Advancements in cancer biomarker research parallel the development of technologies. In recent years, great strides in genomic and proteomic analytical methods have uncovered highly complex signaling networks that contribute to disease onset and progression. In turn, the diverse pathophysiology of cancers and the heterogeneous nature of tumors illustrate the compound effect that genetic and protein alterations have on oncogenic signaling [1,2]. Most cancer biomarker studies examine individual genetic variables, transcriptome alterations, and impaired protein function as distinct risk and prognostic factors. These single streamline approaches to biomarker discovery can be attributed to the available analytical methods, which assess genomic (DNA), transcriptome (RNA) or protein composition separately. The introduction of next-generation sequencing (NGS) has tremendously improved the sensitivity and high throughput capabilities of genomic techniques, leading to a disproportionate increase in the identification of genetic variables in cancer [3–5]. NGS allows detection and quantification of low frequency genomic alterations in biopsy samples, generating large datasets of variants observed in cancer populations [6]. These genomic studies further emphasize the high degree of heterogeneity reported within tumors and the compound effect of multiple mutations on disease onset and progression [7]. Despite abundance of genomic data, biomarker discovery is limited by the ability to distinguish driver mutations from variables not contributing to cancer pathophysiology. Integrating genomic data and proteomic analysis, proteogenomics, can generate a comprehensive view of cell signaling that is capable of identifying abnormalities to serve as risk, diagnostic or prognostic markers as well as therapeutic targets.

Deciphering the heterogeneous mechanisms that initiate tumorigenesis requires the integration of omics data stemming from genomic, transcriptomic, epigenetic, and proteomic analysis (Figure 1). The extent of intra and inter-individual variability pertaining to tumor composition and oncogenic signaling can be misinterpreted by a single omic approach.

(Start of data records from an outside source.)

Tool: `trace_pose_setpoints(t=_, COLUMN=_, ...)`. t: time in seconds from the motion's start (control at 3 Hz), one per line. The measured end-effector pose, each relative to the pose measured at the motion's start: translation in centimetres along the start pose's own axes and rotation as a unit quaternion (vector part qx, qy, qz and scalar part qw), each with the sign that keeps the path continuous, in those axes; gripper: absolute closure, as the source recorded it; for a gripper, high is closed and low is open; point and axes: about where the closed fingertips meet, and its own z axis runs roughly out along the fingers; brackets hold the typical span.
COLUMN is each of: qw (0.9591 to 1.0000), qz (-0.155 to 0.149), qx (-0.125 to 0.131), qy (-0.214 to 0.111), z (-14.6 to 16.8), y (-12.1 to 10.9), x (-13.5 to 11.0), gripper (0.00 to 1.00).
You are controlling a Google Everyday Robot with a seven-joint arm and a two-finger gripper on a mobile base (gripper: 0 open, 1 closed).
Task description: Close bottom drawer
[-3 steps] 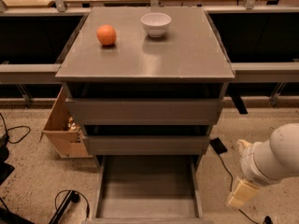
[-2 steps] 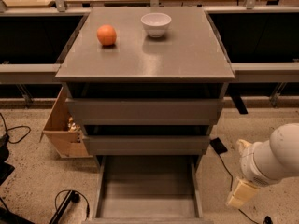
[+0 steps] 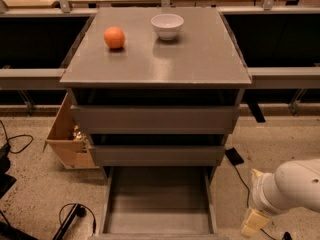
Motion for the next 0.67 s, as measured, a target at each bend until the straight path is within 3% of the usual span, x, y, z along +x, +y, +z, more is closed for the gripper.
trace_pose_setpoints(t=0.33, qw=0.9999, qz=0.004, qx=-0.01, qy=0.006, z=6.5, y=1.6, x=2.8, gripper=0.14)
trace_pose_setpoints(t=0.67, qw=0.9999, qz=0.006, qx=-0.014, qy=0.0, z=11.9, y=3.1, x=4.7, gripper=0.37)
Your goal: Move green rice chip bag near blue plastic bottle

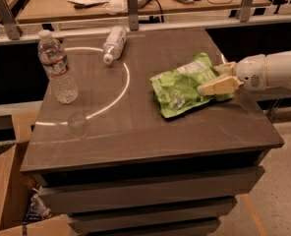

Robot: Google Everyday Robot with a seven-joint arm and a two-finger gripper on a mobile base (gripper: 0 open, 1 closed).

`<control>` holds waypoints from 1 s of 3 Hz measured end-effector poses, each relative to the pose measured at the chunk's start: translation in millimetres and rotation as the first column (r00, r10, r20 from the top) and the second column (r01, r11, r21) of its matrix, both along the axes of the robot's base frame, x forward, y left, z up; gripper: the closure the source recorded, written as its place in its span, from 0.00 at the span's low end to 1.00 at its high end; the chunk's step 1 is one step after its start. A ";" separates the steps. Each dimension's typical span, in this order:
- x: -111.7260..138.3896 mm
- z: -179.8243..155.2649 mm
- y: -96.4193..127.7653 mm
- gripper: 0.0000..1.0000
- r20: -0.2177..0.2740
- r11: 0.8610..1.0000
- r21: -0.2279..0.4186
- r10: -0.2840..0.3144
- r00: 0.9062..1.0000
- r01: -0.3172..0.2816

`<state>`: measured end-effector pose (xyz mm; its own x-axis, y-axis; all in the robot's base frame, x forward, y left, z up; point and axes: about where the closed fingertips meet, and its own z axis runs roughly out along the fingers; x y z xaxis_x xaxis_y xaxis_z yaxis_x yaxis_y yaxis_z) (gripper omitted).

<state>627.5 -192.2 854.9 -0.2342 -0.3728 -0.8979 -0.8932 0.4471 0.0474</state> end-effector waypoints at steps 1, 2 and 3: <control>4.9 12.8 0.7 1.00 0.068 0.996 0.012 -0.088 0.994 0.087; 12.5 29.6 2.7 1.00 0.142 0.982 0.017 -0.188 0.972 0.188; 30.0 48.1 5.1 1.00 0.223 0.954 0.031 -0.298 0.928 0.299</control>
Offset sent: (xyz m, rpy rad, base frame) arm 0.0396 -0.0182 0.0653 -0.0098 -0.2982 -0.4371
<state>657.6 -187.1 903.0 -0.1298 -0.3199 -0.9385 -0.7060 0.6944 -0.1390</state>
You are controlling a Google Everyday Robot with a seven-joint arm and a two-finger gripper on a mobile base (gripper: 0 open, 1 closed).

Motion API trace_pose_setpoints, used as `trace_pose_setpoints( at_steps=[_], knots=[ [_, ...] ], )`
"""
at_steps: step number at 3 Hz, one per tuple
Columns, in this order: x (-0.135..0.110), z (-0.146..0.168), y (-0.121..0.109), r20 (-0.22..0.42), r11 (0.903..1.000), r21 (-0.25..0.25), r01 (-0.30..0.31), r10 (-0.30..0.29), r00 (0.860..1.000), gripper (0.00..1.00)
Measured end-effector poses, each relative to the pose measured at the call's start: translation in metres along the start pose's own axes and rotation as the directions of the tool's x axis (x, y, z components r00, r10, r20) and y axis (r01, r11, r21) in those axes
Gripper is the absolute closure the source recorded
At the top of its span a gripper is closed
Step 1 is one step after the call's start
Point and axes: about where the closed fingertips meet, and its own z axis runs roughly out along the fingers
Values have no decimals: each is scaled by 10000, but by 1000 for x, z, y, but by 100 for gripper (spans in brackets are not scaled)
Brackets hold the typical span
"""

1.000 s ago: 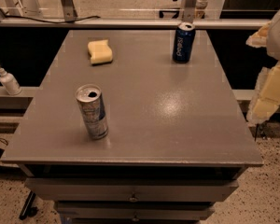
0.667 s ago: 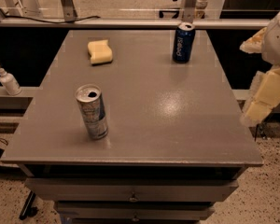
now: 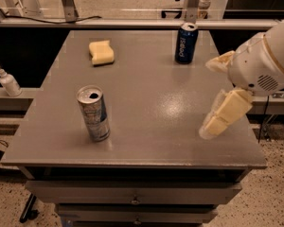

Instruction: Knock redbull can over

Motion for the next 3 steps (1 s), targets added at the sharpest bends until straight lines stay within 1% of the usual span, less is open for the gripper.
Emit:
trace_pose_setpoints(
  at_steps=[1,2,3],
  knots=[
    [-26,30,16,1223,9998,-210,0,26,9925,0],
    [-63,57,37,2269,9984,-569,56,75,9739,0],
    [-63,57,37,2264,9984,-564,62,67,9740,0]
  ],
)
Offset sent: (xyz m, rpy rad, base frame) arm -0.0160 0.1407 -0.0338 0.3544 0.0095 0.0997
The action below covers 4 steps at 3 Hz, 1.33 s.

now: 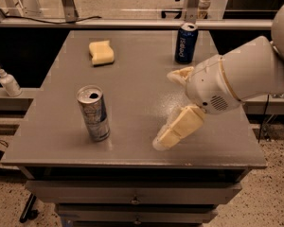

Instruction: Knock redbull can over

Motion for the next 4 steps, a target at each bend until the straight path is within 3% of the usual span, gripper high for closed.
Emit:
trace_pose_setpoints(
  at_steps=[1,3,4],
  knots=[
    [-10,5,2,317,9998,-109,175,-171,9994,0],
    [-50,67,8,1474,9975,-574,417,-329,9885,0],
    [-66,102,17,2179,9956,-833,433,-242,9757,0]
  ],
)
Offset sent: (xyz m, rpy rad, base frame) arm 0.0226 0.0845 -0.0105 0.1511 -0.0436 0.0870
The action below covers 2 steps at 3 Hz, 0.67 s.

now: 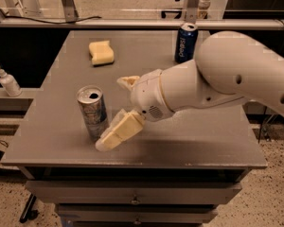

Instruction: Knock redbull can over

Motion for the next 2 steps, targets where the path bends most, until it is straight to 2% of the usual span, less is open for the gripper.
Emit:
trace_pose_setpoints(
  at_steps=[2],
  knots=[
    [-15,45,-7,1191,9990,69,-447,436,9919,0]
  ],
)
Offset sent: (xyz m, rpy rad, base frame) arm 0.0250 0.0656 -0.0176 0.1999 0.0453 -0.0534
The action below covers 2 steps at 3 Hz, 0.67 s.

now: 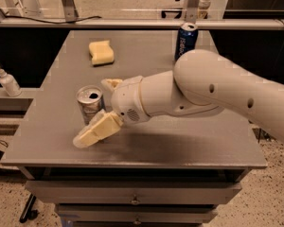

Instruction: Knock redbull can over

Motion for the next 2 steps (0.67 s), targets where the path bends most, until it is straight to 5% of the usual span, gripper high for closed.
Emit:
trace_pose_setpoints(
  at_steps=[2],
  knots=[
    [1,12,-5,414,9992,223,-333,323,9986,38]
  ],
)
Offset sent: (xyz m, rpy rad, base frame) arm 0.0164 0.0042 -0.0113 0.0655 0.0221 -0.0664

Furthermore, patterns among genetic, transcriptomic, epigenetic, metabolomic, and protein data-sets generated from patient cohorts can be used to identify potential cancer biomarkers [8–13]. Comparative statistical analysis of large multi-omics datasets can lead to the discovery of risk factors that allow early detection in phenotypically healthy individuals and prompt intervention with better outcomes. Patients frequently have unique sets of abnormalities responsible for tumorigenesis, leading to patient-specific disease progression and the need for individualized therapies. The notion that a patient’s unique pathophysiologic profile should guide medical decisions, is part of an ongoing effort in Precision Medicine that aims to tailor risk assessment and treatment on an individual basis [14,15]. This Precision Medicine initiative is central to a wide range of diseases, but it has tremendous potential in oncology with respect to early detection and targeted therapies.

Figure 1.

Integration of genomic, epigenetic, transcriptomic, and proteomic data for comprehensive analysis of cell dynamics through multi-omics.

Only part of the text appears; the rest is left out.